Quelles sont donc ces traditions ? D’où viennent-elles et où tendent-elles ? Nous en rechercherons la genèse en jetant un coup d’œil rapide sur les diverses phases du développement des États-Unis. Nous verrons comment la fortune se montra favorable à ce grand peuple, en accumulant autour de son berceau les obstacles, qui rendent fort, les labeurs, qui rendent persévérant ; nous verrons comment, dès le début, il s’est laissé remuer et conduire par des idées, comment sa prospérité matérielle a dissimulé aux regards superficiels ses préoccupations morales, comment sont nées ses conceptions de la charité, de la religion, de la famille, comment enfin, bien loin de pouvoir vivre dans un isolement paisible, il est condamné à se mêler de plus en plus au mouvement universel, à prendre une part de plus en plus active dans les affaires du monde — et peut-être un jour à les diriger.
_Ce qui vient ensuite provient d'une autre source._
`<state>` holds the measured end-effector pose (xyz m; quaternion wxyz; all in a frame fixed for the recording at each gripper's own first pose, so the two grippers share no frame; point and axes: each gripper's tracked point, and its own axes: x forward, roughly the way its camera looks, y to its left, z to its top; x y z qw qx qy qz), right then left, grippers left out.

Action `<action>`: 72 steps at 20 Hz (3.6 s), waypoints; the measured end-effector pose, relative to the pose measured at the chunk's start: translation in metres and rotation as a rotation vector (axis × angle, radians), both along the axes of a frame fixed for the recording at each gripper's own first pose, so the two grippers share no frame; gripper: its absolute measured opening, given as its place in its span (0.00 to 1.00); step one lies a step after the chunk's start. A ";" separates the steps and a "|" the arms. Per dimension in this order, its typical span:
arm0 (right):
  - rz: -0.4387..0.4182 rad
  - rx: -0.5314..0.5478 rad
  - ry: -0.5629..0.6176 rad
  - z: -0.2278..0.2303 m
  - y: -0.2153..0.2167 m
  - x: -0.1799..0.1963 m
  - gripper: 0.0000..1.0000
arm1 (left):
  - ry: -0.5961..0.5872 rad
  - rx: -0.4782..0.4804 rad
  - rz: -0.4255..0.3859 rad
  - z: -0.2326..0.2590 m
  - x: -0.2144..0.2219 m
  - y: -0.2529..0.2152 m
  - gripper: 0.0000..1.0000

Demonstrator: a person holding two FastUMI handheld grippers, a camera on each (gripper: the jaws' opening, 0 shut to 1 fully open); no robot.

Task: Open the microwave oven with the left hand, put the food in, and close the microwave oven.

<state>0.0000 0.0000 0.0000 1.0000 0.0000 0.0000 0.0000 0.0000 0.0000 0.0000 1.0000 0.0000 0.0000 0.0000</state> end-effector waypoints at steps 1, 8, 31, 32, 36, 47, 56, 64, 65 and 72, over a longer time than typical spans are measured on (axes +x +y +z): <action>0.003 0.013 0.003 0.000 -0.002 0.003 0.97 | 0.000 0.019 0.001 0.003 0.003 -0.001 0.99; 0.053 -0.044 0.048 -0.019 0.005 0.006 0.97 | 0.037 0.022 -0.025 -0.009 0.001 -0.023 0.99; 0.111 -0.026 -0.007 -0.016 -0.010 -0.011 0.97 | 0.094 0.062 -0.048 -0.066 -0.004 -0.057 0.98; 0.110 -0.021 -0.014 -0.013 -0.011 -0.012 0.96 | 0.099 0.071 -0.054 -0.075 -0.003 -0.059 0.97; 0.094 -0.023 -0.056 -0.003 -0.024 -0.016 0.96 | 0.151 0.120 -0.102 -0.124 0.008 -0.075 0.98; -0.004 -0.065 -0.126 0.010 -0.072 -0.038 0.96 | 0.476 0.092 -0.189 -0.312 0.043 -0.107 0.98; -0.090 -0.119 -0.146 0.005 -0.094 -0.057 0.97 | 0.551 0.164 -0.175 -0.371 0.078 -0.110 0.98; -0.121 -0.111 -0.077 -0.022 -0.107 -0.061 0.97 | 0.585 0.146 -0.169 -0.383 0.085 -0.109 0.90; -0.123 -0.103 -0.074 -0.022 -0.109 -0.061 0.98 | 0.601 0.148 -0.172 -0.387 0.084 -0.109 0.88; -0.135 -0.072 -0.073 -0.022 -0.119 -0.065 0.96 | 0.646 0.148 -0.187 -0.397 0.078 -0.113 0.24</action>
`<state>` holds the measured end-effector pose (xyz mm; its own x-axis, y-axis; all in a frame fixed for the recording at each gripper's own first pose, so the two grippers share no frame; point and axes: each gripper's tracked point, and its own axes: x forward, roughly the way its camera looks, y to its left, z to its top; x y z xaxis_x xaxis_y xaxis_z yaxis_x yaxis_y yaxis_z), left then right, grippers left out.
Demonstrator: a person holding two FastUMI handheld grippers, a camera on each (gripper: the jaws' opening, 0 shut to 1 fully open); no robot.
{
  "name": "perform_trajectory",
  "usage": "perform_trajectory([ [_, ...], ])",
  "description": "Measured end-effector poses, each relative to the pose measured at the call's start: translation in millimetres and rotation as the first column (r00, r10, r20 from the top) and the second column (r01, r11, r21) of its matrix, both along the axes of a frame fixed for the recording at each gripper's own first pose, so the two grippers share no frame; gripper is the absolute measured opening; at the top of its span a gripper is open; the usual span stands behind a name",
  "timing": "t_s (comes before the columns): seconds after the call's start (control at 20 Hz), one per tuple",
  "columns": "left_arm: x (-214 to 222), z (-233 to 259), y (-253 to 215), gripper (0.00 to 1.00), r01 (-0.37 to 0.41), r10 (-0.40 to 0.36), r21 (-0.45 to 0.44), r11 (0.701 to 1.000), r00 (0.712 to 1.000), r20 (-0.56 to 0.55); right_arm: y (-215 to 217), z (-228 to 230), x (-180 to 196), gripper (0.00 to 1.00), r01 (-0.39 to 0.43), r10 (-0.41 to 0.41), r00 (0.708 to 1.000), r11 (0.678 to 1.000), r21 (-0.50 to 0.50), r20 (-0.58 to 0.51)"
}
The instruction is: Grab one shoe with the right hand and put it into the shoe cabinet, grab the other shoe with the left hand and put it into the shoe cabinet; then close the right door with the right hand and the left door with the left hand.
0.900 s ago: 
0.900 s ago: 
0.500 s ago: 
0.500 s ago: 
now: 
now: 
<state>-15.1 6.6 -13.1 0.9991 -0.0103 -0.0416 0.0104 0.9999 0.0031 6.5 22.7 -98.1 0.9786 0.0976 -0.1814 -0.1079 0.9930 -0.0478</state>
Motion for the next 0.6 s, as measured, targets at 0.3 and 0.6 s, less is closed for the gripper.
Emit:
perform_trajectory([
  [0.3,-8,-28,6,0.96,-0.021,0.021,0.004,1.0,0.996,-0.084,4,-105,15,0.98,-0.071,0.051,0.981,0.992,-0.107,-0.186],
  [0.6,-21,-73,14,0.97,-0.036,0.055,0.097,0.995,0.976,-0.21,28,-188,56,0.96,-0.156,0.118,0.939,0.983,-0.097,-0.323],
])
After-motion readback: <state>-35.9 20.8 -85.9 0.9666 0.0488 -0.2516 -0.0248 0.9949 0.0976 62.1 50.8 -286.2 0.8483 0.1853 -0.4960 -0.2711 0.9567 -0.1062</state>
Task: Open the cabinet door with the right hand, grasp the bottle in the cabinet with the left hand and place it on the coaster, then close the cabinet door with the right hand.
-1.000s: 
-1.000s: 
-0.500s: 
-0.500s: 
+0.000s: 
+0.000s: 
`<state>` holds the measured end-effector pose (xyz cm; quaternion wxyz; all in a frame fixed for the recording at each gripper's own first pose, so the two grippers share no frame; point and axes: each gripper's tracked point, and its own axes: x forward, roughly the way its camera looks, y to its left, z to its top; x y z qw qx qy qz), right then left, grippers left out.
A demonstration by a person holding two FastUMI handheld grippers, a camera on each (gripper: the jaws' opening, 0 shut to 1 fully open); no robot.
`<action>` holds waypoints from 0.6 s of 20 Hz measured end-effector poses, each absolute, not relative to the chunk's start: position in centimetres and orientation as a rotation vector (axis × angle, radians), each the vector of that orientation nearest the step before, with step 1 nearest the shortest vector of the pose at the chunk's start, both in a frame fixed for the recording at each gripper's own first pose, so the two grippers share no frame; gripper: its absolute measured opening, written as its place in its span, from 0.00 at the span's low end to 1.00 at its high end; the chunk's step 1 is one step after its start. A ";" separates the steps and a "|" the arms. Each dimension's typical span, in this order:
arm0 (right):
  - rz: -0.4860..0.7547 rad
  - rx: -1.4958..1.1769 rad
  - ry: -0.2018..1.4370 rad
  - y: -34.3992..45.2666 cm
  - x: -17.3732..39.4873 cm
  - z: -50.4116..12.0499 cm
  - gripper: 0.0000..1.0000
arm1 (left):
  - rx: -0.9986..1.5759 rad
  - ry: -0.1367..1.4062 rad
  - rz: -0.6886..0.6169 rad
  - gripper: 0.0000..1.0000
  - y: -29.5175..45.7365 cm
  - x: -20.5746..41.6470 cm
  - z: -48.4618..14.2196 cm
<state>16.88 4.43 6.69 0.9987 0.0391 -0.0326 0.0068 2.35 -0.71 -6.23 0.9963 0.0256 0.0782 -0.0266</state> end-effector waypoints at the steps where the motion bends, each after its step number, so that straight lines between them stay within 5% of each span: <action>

LA VIE COLONIALE (1620-1700).


Rien n’égale l’étrangeté du spectacle que présente l’Amérique du Nord au début du xviiie siècle. Nul assurément ne saurait deviner la grandeur des destinées qu’un avenir très prochain lui réserve. Sur la côte Est, depuis le Canada, où la France domine, jusqu’à la Floride, que possède l’Espagne, dix colonies s’échelonnent entre lesquelles il serait difficile d’apercevoir, au premier abord, un lien commun, sauf peut-être l’esprit d’intolérance qui règne dans la plupart d’entre elles. L’unité n’existe, bien plus, l’unification ne semble réalisable ni entre les races, ni entre les croyances, ni entre les formes de gouvernement, ni même entre les intérêts.